Senator STEWART - Why should any man have to lick the boots of the head of the Government? Is that the kind of thing of which the honorable senator approves? I recollect the period when men could become officers of the British Army only by purchasing their commissions, in addition to bringing influence to bear. Everybody knows the reign of corruption and rascality, and depravity in which that state of affairs resulted.


Senator Millen - The object of our Public Service Act was to abolish all that sort of thing.


Senator STEWART - Certainly. If a man over the age of nineteen years can pass the necessary examination, he ought to be allowed' to enter the Military College. Either that should be the case, or the door should be slammed in his face, and he ought to be told that, irrespective of whether he can pass the examination or not, he cannot gain entrance to it. In another place, an amendment was inserted in the Bill to permit of a man gaining admission to the College up to the age of twentyseven years. I agree with that amendment. I can quite believe that the military authorities are opposed to any extension of the age, and there is not the slightest doubt that the Minister of Defence is largely in their hands. The question we have to consider is whether we shall bar men of ability from promotion. Suppose that a man enters the service at an early age, without having had an opportunity to educate himself, and that while he is in the service he qualifies to pass the examination. Unless he can get the consent of the Governor-General in Council, which means the consent of the political head of the Department, who acts very largely on the advice of the head of the Military Department, he cannot proceed. After passing the examination he must set the wires in motion to pull the Minister of Defence.

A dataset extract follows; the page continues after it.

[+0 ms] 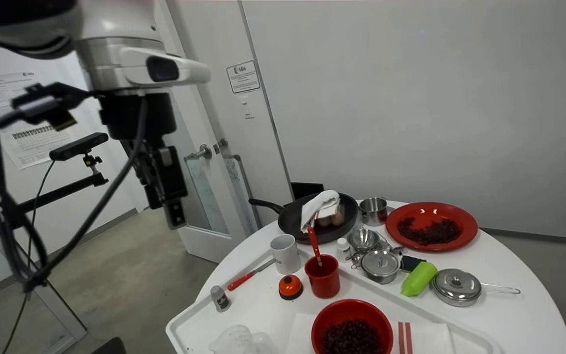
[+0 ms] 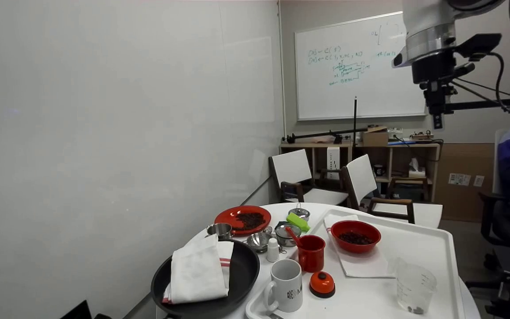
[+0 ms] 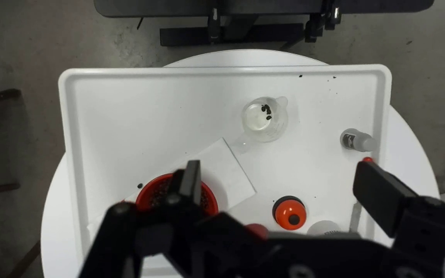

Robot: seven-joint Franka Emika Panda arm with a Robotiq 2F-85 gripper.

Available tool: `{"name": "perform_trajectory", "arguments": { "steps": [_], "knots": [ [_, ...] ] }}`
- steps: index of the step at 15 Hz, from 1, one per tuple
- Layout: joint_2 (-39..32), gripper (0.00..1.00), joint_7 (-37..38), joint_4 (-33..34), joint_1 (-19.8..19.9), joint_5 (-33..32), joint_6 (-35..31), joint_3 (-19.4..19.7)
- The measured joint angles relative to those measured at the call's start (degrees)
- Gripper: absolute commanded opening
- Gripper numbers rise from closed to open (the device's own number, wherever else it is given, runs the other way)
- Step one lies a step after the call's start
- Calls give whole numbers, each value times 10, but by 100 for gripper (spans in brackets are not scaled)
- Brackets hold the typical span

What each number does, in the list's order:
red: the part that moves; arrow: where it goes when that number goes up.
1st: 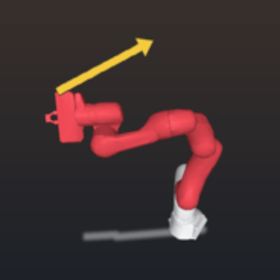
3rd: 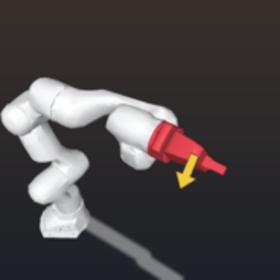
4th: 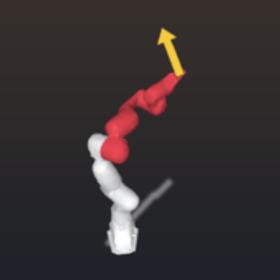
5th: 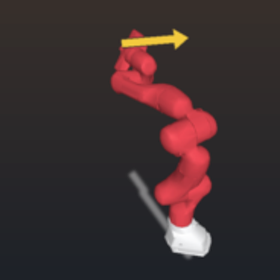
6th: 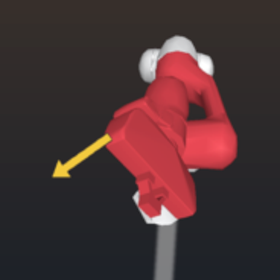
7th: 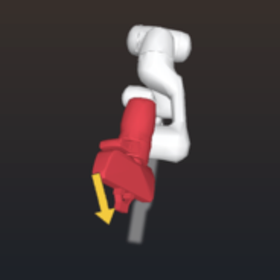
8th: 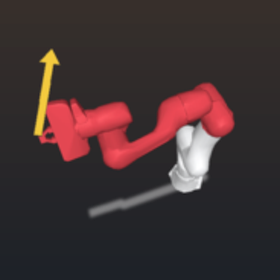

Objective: Pour the contents of the cup into the bowl

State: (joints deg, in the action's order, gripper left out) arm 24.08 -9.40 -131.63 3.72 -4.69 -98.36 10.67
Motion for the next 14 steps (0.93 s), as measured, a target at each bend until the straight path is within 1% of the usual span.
{"name": "perform_trajectory", "arguments": {
  "steps": [4, 7, 10, 14],
  "knots": [
    [-119, 100, 73, 40, 0, 30, -43, -18],
    [-192, 100, 99, 67, 4, 62, -81, -19],
    [-244, 100, 115, 80, 14, 78, -105, -19],
    [-300, 100, 142, 78, 25, 80, -120, -19]
  ]
}}
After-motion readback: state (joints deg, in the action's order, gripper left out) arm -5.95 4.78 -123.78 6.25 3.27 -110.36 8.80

Senator Givens - No, he has to pull the Minister of Defence before he goes up for examination.


Senator STEWART - Yes, I suppose he would require to know whether, after passing the examination, he would get a recommendation from the Governor-General in Council -


Senator Givens - He would not be allowed to be examined until he had.


Senator STEWART - I prefer the amendment carried in. another place. I think it is much fairer to the men, and much more in the interests of the service generally. I am not concerned as to what the military authorities say on the subject. I know that they desire to keep the profession as much as possible a close preserve. In Great Britain the people fondly imagined that with the abolition of the purchase system any man might become an officer, but the examination is so strict that a man must spend the best years of his life in qualifying to pass it. He must be in possession of a very large private income before he can occupy the position of an officer.


Senator Chataway - What about the Macdonalds and the Finns, who rose from the ranks?


Senator STEWART - They are the exceptions that prove the rule. The officering of the British Army is almost exclusively in the hands of the wealthy classes, and the fond ambition of the people of Great Britain, that it would be open to the humblest soldier to rise to the position of a field marshal, was only a wild and impossible dream.


Senator Chataway - In Great Britain what is proposed here does not apply. Anybody can rise from the ranks there.


Senator STEWART - If they pass the examination.


Senator Chataway - No, they can rise from the ranks without going through Woolwich or Sandwich.


Senator Long - Without' going through a Masonic lodge?


Senator Millen - You want to substitute a Ministerial lodge.


Senator Long - No, the Minister will always be under the control of Parliament.


Senator STEWART - I think that the provision, as it stands, is very much better than the amendment, and as the question is not a party one, I intend to vote against the latter.